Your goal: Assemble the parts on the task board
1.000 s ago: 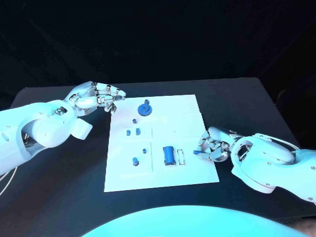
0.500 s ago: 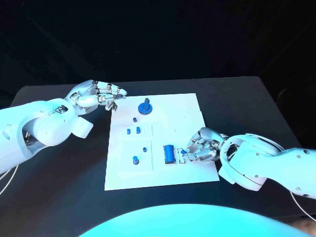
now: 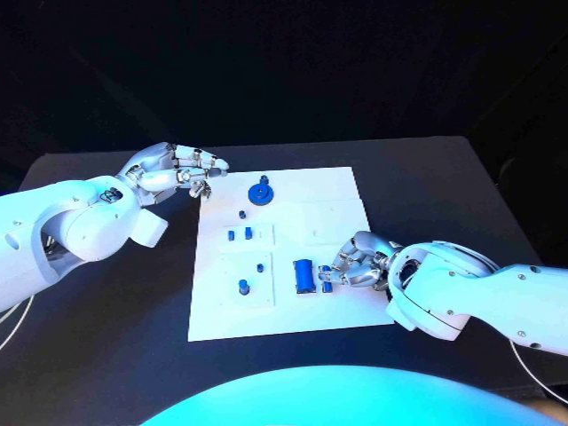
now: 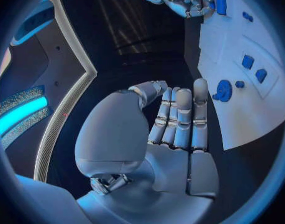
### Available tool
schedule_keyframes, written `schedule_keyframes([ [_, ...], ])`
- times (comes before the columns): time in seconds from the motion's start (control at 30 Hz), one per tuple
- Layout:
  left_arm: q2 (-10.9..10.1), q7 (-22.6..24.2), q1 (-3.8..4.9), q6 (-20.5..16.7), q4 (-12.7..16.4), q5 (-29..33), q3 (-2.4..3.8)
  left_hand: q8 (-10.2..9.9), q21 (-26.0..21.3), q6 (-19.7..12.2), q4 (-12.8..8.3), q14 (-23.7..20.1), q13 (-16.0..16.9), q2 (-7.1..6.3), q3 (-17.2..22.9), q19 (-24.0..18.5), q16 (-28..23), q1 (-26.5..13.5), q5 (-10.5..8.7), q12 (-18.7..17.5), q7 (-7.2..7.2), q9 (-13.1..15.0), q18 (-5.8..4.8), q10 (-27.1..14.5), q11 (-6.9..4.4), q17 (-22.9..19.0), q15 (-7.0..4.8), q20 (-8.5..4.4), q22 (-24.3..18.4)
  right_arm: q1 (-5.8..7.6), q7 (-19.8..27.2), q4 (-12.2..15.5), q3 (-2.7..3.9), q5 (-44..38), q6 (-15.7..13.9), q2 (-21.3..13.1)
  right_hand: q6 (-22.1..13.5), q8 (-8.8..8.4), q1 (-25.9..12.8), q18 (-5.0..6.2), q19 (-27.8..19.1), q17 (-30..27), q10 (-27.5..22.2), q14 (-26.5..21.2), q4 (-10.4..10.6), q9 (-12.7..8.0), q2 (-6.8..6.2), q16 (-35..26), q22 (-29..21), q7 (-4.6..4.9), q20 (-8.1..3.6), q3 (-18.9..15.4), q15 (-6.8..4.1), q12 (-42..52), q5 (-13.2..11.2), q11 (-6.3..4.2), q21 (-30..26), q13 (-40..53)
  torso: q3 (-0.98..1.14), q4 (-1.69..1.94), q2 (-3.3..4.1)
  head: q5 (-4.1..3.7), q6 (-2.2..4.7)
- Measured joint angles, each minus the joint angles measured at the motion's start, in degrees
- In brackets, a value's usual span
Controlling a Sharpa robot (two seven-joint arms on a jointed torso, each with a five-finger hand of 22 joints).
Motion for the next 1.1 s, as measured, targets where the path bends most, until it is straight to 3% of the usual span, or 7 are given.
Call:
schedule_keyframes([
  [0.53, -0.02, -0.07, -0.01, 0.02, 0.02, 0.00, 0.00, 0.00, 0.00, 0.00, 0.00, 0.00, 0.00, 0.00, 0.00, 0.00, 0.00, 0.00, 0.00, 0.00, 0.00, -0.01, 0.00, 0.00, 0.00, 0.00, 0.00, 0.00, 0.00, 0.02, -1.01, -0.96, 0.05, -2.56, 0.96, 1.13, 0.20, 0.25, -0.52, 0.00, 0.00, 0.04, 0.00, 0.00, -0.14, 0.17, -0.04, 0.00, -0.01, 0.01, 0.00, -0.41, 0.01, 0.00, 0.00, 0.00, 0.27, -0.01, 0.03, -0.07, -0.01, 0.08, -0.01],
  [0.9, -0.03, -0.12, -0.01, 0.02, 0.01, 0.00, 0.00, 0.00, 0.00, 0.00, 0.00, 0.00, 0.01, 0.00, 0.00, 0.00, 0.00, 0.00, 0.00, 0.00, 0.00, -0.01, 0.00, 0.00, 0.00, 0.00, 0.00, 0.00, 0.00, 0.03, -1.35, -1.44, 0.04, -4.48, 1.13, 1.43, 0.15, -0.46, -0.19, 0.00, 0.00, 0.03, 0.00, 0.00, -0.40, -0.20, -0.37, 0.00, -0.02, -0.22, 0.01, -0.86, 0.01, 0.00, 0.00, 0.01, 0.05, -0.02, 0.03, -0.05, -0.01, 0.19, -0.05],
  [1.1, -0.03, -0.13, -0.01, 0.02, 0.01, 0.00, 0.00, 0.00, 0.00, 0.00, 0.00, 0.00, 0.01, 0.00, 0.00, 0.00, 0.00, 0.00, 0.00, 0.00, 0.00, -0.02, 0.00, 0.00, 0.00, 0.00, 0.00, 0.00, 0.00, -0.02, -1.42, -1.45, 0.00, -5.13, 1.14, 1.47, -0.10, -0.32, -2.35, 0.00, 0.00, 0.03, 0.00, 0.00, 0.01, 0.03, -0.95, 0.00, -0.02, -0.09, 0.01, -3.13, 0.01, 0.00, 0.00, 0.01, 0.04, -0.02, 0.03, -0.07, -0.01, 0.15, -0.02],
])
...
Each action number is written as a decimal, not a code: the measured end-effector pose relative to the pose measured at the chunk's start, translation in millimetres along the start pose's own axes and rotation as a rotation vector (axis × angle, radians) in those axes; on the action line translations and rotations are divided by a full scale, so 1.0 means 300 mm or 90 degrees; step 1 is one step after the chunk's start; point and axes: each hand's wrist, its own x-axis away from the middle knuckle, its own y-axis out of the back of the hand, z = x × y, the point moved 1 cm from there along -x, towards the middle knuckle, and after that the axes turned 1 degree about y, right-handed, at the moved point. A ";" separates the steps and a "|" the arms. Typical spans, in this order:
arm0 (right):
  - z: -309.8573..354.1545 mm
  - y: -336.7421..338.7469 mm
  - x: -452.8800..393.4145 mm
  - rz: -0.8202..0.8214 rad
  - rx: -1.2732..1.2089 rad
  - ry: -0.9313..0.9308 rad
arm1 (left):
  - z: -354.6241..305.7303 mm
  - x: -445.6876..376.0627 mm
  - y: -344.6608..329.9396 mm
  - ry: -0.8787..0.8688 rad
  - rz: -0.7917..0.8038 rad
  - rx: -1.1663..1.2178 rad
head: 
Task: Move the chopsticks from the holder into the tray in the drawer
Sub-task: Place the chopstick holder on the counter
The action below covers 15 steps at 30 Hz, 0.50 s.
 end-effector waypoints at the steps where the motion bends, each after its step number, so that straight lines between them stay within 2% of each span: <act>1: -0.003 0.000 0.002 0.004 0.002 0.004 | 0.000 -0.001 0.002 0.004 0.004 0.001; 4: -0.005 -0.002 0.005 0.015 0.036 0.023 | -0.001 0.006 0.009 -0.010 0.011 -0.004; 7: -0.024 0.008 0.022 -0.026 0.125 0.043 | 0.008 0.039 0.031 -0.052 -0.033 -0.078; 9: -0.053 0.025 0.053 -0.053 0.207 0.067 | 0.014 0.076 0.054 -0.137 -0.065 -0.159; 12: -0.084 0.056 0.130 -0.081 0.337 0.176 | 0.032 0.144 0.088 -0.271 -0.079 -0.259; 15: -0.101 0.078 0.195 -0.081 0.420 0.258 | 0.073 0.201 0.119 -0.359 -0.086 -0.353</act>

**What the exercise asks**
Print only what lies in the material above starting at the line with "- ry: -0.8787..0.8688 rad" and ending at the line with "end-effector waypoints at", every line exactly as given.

**Reply**
  - ry: -0.8787..0.8688 rad
  - rz: -0.7917..0.8038 rad
  - rx: -1.1663..1.2178 rad
head: 
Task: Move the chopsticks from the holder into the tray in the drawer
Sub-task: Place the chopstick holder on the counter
The action below covers 15 steps at 30 Hz, 0.50 s.
 end-effector waypoints at the steps where the motion bends, each after its step number, so that straight lines between them stay within 2% of each span: <act>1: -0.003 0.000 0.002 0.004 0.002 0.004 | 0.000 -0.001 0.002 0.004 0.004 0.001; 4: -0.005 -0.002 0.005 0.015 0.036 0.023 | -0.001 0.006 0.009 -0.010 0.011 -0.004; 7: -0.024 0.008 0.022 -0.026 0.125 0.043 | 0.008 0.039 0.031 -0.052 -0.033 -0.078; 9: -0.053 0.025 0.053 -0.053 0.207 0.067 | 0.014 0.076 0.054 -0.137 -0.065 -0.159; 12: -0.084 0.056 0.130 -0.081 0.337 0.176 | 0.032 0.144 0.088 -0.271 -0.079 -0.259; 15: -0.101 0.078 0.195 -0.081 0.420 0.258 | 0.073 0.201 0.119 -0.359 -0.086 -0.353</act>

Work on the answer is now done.